Could you copy exactly the lines below from the one with "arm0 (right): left" to the one with "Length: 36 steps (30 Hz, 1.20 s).", inclusive, leaving out any pictures?

..............................

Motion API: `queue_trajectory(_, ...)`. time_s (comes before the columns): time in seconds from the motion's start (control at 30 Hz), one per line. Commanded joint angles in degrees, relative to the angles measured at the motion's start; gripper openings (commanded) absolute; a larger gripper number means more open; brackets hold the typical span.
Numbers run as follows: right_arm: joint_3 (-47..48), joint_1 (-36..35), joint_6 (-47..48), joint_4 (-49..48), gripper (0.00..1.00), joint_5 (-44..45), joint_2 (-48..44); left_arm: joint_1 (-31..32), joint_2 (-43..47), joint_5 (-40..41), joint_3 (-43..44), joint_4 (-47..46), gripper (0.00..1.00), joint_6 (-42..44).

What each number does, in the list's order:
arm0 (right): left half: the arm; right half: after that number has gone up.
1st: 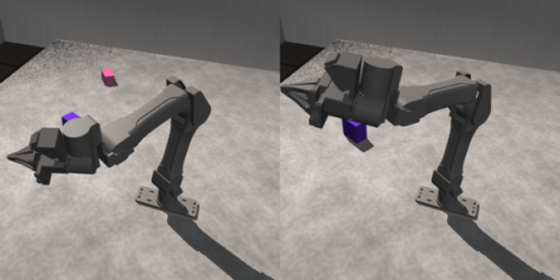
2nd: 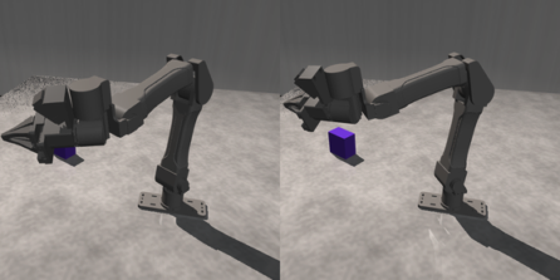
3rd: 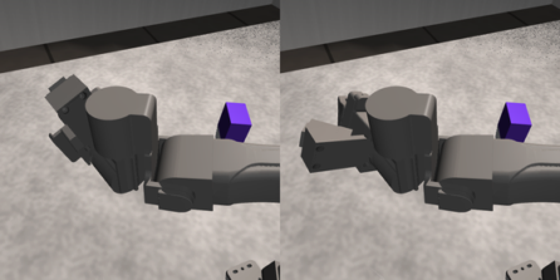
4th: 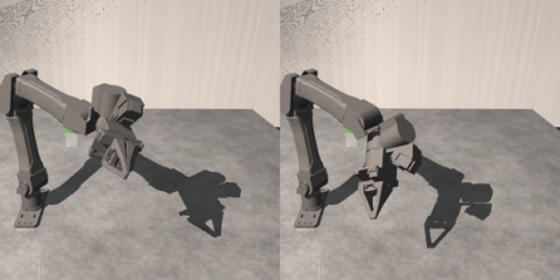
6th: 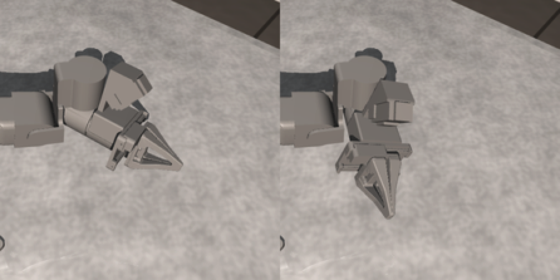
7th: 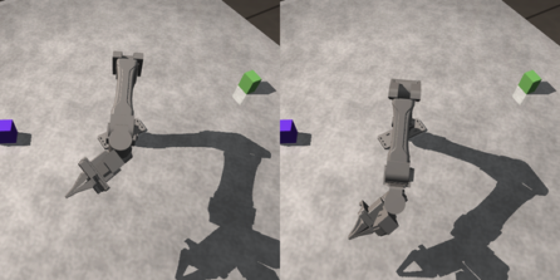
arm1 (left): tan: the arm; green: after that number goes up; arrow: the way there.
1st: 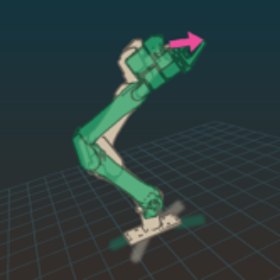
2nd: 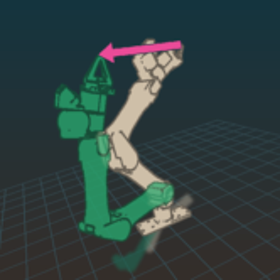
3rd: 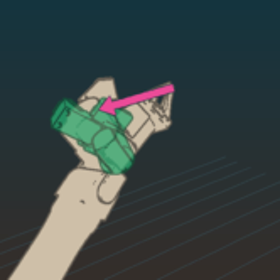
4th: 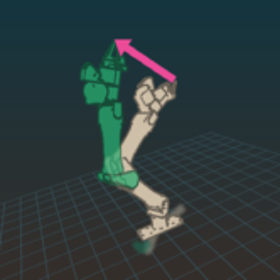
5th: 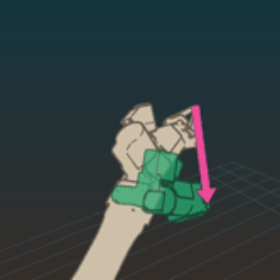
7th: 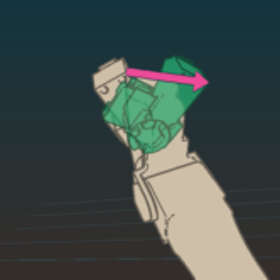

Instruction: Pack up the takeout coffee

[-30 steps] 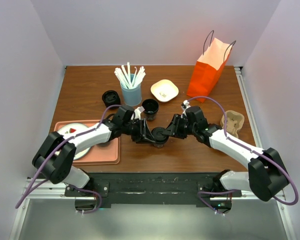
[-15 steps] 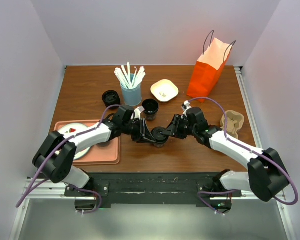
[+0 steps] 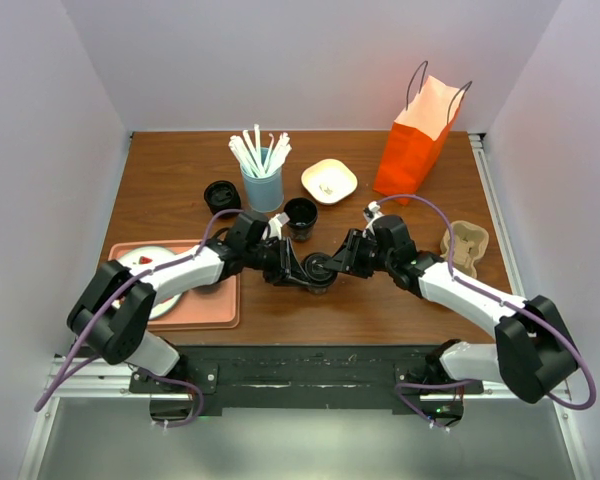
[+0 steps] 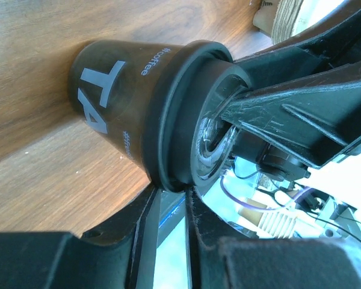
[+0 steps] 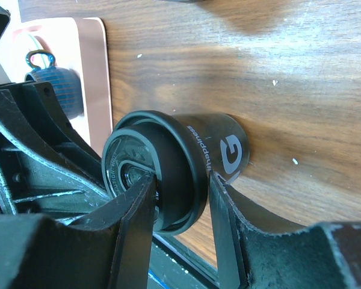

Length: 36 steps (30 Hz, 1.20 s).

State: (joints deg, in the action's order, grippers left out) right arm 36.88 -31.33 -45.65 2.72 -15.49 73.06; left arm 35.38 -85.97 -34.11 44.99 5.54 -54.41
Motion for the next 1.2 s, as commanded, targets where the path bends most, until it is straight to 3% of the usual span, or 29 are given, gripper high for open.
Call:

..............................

# [RESPONSE TO THIS EXERCISE]
arm0 (right): left half: the arm; right half: after that number has gone up.
1st: 
2nd: 
3rd: 
4th: 
6th: 
7th: 
arm1 (left): tan: the arm; green: after that number goes up; arrow: the way there.
1st: 
2nd: 
3rd: 
4th: 
5th: 
7th: 

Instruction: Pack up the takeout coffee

[-30 steps] 
[-15 steps] 
[+0 steps] 
[+0 steps] 
[+0 steps] 

Length: 36 steps (30 Hz, 1.20 s).

The exercise calls for nothing more.